» **PROBLEM TO SOLVE**
Your task is to reproduce, exactly and only, the lines running from the line containing "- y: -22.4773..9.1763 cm" to the end of the data below, both included.

» **DATA LISTING**
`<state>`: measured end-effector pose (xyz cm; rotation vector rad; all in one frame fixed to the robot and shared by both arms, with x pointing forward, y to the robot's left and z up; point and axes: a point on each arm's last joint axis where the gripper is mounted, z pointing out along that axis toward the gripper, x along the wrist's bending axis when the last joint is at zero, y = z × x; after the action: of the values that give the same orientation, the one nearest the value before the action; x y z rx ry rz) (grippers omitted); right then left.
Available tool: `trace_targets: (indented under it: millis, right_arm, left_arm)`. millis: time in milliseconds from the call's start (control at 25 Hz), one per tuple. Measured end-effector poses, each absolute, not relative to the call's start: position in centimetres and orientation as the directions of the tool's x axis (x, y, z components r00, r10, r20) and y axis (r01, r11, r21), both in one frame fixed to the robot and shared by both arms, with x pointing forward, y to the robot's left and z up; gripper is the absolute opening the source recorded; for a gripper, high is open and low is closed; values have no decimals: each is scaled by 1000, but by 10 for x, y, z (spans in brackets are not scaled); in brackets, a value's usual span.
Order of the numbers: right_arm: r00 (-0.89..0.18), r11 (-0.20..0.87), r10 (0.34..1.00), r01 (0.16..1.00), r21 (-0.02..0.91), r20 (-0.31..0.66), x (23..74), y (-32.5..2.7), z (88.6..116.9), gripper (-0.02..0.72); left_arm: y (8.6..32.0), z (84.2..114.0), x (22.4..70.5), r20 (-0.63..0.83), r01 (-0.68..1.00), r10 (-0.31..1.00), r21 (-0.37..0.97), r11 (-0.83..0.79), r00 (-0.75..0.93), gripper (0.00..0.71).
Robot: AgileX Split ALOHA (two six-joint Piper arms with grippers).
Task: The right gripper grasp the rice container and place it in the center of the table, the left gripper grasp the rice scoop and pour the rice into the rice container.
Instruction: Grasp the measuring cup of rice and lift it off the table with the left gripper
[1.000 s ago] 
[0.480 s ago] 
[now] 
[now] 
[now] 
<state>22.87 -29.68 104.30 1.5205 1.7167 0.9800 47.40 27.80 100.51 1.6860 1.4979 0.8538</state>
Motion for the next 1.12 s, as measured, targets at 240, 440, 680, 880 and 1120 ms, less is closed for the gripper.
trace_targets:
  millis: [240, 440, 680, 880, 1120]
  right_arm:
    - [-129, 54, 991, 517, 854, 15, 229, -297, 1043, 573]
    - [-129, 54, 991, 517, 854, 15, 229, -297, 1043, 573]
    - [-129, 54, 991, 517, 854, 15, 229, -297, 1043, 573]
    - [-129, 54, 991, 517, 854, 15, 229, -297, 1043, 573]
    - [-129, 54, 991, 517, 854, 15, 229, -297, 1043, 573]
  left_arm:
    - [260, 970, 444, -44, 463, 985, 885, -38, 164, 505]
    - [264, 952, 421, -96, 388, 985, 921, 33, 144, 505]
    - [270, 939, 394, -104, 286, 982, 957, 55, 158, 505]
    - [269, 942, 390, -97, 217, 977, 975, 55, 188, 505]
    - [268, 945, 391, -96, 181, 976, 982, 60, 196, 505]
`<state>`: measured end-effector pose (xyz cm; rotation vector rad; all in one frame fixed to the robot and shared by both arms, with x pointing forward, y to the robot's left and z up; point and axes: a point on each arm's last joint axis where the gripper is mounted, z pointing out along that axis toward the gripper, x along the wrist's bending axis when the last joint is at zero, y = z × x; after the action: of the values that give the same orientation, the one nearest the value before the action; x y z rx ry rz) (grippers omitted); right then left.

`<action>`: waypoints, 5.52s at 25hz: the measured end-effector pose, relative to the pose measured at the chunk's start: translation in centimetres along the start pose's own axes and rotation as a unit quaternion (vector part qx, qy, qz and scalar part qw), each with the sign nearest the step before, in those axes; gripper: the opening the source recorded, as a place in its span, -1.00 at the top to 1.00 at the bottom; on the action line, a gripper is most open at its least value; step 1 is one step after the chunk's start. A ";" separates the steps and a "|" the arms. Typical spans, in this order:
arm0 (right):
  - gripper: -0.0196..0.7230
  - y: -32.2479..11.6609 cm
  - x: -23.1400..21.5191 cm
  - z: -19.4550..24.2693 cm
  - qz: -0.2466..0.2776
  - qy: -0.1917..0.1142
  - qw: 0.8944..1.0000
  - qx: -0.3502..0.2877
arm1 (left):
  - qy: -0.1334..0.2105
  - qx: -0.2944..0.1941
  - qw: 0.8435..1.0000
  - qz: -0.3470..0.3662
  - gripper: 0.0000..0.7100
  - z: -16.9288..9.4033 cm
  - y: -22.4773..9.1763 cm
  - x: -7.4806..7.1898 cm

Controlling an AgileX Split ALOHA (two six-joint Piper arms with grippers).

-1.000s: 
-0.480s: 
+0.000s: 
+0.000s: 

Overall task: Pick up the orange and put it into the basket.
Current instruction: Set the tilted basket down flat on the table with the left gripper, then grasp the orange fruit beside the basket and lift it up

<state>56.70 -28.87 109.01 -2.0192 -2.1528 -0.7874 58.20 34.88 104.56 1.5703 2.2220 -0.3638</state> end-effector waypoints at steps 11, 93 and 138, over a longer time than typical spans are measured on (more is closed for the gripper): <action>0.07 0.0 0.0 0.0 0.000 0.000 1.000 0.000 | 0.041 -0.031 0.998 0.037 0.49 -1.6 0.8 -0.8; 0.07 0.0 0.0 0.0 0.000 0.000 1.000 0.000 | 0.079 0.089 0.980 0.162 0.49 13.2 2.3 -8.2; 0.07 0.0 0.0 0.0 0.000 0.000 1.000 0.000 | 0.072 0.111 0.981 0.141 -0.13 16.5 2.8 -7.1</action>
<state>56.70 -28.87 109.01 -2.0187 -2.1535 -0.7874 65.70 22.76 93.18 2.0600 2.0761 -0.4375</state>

» **RESPONSE TO THIS TASK**
  - y: -22.4773..9.1763 cm
  - x: -7.4806..7.1898 cm

Controlling an AgileX Split ALOHA (two six-joint Piper arms with grippers).

-1.000s: 
-0.480s: 
+0.000s: 
+0.000s: 

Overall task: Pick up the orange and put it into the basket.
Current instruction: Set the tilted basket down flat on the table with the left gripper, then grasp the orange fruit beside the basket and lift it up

<state>56.70 -28.87 109.01 -2.0192 -2.1528 -0.7874 58.20 34.88 104.56 1.5703 2.2220 -0.3638</state> end-effector waypoints at steps 11, 93 and 138, over a longer time than typical spans are measured on (more is closed for the gripper): <action>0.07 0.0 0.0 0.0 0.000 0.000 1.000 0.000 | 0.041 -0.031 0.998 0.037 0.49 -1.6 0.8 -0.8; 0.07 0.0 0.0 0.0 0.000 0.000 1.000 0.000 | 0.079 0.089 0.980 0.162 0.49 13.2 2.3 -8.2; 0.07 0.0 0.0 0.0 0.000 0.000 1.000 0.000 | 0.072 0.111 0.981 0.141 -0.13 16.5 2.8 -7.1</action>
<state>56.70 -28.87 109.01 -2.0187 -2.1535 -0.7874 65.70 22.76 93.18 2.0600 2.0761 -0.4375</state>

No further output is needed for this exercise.